Yerba Buena Center for the Arts Theater, San Francisco
March 22nd, 2015
ODC/Dance marked its 44th home season with the annual yearly program at Yerba Buena Center for the Arts, ODC/Dance Downtown. Weekend one welcomed the return of last year’s boulders and bones, choreography by Brenda Way and KT Nelson, while the second weekend brought a set of world premieres – Nelson’s Dead Reckoning and another Way/Nelson collaborative project, The Invention of Wings.
The curtain rose on Dead Reckoning to immediately erupting action, like the start of a race. Dancers turned, jumped and dived around the stage in a swirl of movement, resembling fireworks. Legs kicked outward and arms pushed through space; Nelson’s choreographic vocabulary an unexpected combination of punchy and sculptural. Dead Reckoning reads as an A-B-A structure, with a fast, slow, fast section breakdown. Throughout each of these chapters, the motion was continuous; every instant feeding seamlessly into the next. By avoiding stops and starts, Nelson connected the dance’s sub-sections and kept the forward motion going. While that connectedness and continuity was a great achievement in Dead Reckoning, the middle section (the slow one) had its challenges.

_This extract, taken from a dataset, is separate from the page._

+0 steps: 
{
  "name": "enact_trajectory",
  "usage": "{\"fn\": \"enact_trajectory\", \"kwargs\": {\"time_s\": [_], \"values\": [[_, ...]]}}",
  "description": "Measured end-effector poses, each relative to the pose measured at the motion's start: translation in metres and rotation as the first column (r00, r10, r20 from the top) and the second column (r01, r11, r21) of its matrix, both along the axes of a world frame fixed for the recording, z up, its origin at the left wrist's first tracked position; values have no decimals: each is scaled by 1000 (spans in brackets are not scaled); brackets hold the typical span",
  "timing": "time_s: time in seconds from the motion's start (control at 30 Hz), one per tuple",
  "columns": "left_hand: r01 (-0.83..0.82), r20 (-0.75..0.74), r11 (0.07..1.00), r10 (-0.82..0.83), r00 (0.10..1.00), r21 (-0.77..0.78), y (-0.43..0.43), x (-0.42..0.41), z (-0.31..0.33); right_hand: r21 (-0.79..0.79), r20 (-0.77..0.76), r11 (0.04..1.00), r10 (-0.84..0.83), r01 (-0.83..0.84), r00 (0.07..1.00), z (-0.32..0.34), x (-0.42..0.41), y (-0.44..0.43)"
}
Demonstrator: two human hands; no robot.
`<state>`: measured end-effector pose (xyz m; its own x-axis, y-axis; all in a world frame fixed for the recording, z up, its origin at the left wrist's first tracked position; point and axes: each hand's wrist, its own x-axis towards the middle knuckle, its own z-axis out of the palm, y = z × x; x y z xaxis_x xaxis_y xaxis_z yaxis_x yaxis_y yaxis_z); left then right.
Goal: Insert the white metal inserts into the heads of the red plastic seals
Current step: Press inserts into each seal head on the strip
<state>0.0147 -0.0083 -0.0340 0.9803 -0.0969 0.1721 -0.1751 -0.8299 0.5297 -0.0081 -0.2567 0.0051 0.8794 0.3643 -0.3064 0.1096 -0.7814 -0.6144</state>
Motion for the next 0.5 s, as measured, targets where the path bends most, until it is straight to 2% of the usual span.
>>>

The movement intention definitely carried through and it had some beautiful solos (particularly by Jeremy Smith, Josie G. Sadan and Katherine Wells) but the functionality and purpose of this lengthy meditation was unclear. In the last movement of Dead Reckoning, we were treated to a pas de deux, danced by Natasha Adorlee Johnson and Joseph Hernandez, one of ODC’s most exciting pairings. Their pas de deux was brief, but these two dancers are simply electric when they are on stage together. Design-wise, lime green ‘snow’ (concept by ODC company dancer Yayoi Kambara) was utilized during the whole dance – falling from the rafters and from the hands of the dancers. By the end of Dead Reckoning, the stage was bathed in this snow, reminiscent of Pina Bausch’s Carnations.